Психокинетик даже не заметил, как сзади появилась Лена с черт знает откуда взявшимся ножом в руке. Иван чуть позднее боковым зрением заметил ее дрожащую фигуру, но все старался не сводить взгляда с вращающегося молота. Народу прибавлялось с каждой минутой. И чем больше становилось людей, тем смелее они становились. Иван не понял, в какой момент местные стали подступать, даже не шаг за шагом, а сантиметр за сантиметром, с опасением поглядывая на кузнечное орудие в воздухе.
Самое чудовищное, что еще неделю назад он бы мог раскидать этих крестьян, как котят, тем более закон о самозащите подобное поощрял. Если в этом богом забытом месте вообще подчинялись каким-либо законам, не говоря уже о правилах его, цивилизованного, мира. Да, черт возьми, даже если бы ему строго настрого было запрещено притрагиваться хоть к одному из этих идиотов, Иван все равно расшвырял их в разные стороны, настучав хорошо по голове всем заводилам.
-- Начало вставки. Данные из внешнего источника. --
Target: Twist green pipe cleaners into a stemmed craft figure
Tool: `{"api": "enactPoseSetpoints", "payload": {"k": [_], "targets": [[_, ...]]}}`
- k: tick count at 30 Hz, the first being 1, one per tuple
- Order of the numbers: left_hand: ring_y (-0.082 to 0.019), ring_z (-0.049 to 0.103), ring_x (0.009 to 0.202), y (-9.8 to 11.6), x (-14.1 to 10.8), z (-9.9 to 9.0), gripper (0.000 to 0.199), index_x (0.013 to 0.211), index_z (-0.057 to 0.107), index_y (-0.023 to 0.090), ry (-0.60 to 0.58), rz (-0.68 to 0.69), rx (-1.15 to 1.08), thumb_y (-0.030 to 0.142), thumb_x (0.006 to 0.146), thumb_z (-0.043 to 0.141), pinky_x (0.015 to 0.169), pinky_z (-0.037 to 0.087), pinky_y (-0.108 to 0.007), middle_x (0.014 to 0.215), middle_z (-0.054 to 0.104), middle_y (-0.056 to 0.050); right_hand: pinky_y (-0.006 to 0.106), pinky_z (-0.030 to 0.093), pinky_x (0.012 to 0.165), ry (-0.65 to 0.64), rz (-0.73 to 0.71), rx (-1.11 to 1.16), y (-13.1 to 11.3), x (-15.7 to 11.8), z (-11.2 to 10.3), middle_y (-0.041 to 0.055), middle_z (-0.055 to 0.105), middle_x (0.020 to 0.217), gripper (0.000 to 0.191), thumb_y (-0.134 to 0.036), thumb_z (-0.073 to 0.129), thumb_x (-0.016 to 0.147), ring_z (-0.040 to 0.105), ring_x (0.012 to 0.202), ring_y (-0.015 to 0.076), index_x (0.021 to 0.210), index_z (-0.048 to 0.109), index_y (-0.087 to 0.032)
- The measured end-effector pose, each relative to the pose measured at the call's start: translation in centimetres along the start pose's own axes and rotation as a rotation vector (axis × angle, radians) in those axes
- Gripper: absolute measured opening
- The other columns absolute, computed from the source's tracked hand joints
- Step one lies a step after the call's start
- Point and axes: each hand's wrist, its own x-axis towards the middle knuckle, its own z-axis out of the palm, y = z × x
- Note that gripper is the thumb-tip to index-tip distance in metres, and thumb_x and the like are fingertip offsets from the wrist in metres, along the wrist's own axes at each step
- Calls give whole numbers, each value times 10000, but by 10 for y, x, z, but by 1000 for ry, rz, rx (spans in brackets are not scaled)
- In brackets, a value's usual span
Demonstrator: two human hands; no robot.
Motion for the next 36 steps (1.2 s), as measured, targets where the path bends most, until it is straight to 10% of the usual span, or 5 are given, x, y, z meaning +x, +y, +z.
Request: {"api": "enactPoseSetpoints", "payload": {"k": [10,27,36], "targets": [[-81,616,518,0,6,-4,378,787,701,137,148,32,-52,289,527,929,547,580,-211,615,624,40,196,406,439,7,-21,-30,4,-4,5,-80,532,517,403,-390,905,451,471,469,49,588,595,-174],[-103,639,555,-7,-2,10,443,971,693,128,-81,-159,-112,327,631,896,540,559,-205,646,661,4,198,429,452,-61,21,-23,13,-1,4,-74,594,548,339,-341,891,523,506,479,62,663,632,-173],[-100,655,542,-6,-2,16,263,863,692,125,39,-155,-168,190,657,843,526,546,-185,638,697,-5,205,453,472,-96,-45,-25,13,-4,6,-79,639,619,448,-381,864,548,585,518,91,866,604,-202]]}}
Но в теперешней ситуации было одно существенное и весомое НО, заключавшееся в дрожащих коленях и нарастающей головной боли. Туров всегда знал, что способности и силы, данные ему Шлемом, небезграничны, но в данный конкретный момент осознавал сию данность особенно остро. Он понимал, что просто продержать молот в воздухе сможет от силы час, а пока только этот фокус удерживал его от возможности быть растерзанным.
Но с каждой новой минутой тело все больше наливалось свинцовой тяжестью. Ивану показалось, что он уже не может отвести взгляд от молота, даже если захочет, и будет вертеть его, пока не упадет в обморок. Психокинетик даже начинал желать этого. Упасть в забвении, чтобы не чувствовать, как его терзает толпа, калечит его тело, распарывая и отрывая целые куски мяса. Продолжает измываться над ним, даже когда дыхание перестанет вырываться из груди и сердце, последний раз ударившись о ребра, остановится. Иван был так истощен, что смерть представлялась ему не таким уж плохим вариантом. Лишь бы быстрая.
Но над головами собравшихся убить психокинетика прогремел голос. Властный, призывающий к чему-то. Ни слова разобрать не удалось, снова набор каких-то незнакомых звуков. Они принадлежали невысокому, по меркам Ивана, худощавому мужчине. Еще не старому, с темными прямыми волосами, но значительно старше самого психокинетика. Незнакомец был одет в темное подобие пончо, только не такое свободное, как у мексиканцев, с зеленым раскидистым дубом на груди. Вокруг него уже столпились солдаты с копьями и железными наконечниками на них. Тем временем голос человека зазвучал снова с той же интонацией, похоже, повторяя только что сказанное. Но теперь речь была длиннее.